References: 1. Jones, M. R., Viswanath, O., Peck, J., Kaye, A. D., Gill, J. S., & Simopoulos, T. T. (2018). A Brief History of the Opioid Epidemic and Strategies for Pain Medicine. Pain and therapy, 7(1), 13–21. 2. Volkow, N. D., & Blanco, C. (2021). The changing opioid crisis: development, challenges and opportunities. Molecular psychiatry, 26(1), 218–233. 3. California Overdose Surveillance Dashboard. California Department of Public Health - Substance and Addiction Prevention Branch. 4. Jones, C. M., & McCance-Katz, E. F. (2019). Characteristics and prescribing practices of clinicians recently waivered to prescribe buprenorphine for the treatment of opioid use disorder. Addiction (Abingdon, England), 114(3), 471–482. 5. Data Report: Fentanyl Overdoses in Los Angeles County. Health Outcomes and Data Analytics Branch, Substance Abuse Prevention and Control, Los Angeles County Department of Public Health, July 2024.
Learning Objectives:
Upon completion, participants will be able to describe how continuing medical education (CME) on medication-assisted treatment (MAT) influences clinician confidence and competence in managing opioid use disorder (OUD).

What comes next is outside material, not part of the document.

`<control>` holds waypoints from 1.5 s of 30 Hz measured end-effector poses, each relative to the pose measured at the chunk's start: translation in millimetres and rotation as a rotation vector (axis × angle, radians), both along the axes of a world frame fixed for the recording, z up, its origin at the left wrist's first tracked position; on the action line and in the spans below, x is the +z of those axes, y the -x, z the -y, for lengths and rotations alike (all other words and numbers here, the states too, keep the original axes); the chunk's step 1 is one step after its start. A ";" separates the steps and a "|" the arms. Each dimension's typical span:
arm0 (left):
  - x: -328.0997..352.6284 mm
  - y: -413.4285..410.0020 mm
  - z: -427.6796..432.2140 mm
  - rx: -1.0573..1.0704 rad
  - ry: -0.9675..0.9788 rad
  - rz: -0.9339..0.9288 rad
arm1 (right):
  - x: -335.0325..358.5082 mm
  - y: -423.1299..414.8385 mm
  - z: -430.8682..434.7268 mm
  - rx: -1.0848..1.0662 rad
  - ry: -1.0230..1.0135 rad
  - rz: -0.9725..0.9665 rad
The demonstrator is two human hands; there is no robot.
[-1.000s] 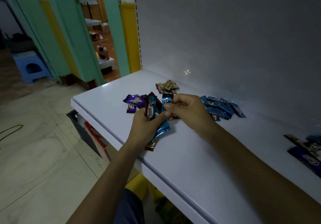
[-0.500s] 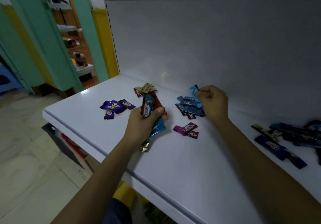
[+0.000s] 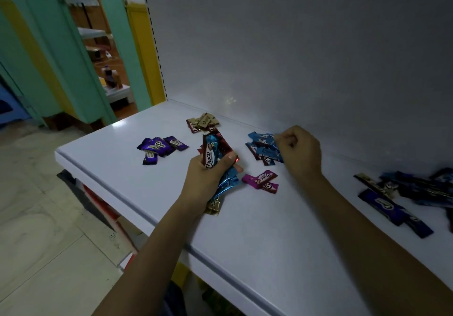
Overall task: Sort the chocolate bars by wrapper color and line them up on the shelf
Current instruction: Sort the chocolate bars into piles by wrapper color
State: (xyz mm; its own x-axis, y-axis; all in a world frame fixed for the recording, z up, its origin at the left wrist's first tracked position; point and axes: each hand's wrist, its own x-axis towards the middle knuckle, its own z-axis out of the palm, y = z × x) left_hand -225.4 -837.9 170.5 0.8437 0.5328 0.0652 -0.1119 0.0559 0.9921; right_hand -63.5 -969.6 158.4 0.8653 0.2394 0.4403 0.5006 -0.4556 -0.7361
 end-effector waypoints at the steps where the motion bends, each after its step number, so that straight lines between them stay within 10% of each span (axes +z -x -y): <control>1: 0.1 0.5 -0.7 0.003 0.005 0.002 | 9.5 12.4 -6.1 0.111 -0.062 -0.084; 8: -1.8 2.2 -1.1 -0.017 -0.048 0.019 | 51.7 73.8 -28.3 0.804 -0.137 -0.431; 16: 9.9 11.4 -3.8 0.225 0.083 0.163 | 26.7 51.8 -25.4 0.349 -0.168 -0.277; 28: 0.9 18.2 -15.6 0.251 -0.062 0.097 | 7.1 61.9 -54.3 0.492 0.459 0.277; 34: 0.4 18.0 -15.9 0.200 -0.065 0.039 | 41.4 77.1 -51.2 0.699 -0.108 -0.259; 37: -0.8 19.3 -14.5 0.148 -0.117 0.050 | 44.2 85.4 -52.5 0.765 -0.050 -0.277; 45: -1.5 18.9 -13.0 0.161 -0.195 -0.037 | 42.5 52.5 -34.4 0.335 -0.297 -0.410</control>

Upon completion, participants will be able to identify the most common barriers clinicians face in treating opioid use disorder (OUD), including patient noncompliance and limited access to treatment facilities.
Upon completion, participants will be able to analyze the relationship between clinician interactions with OUD patients and their likelihood of prescribing medication-assisted treatment (MAT).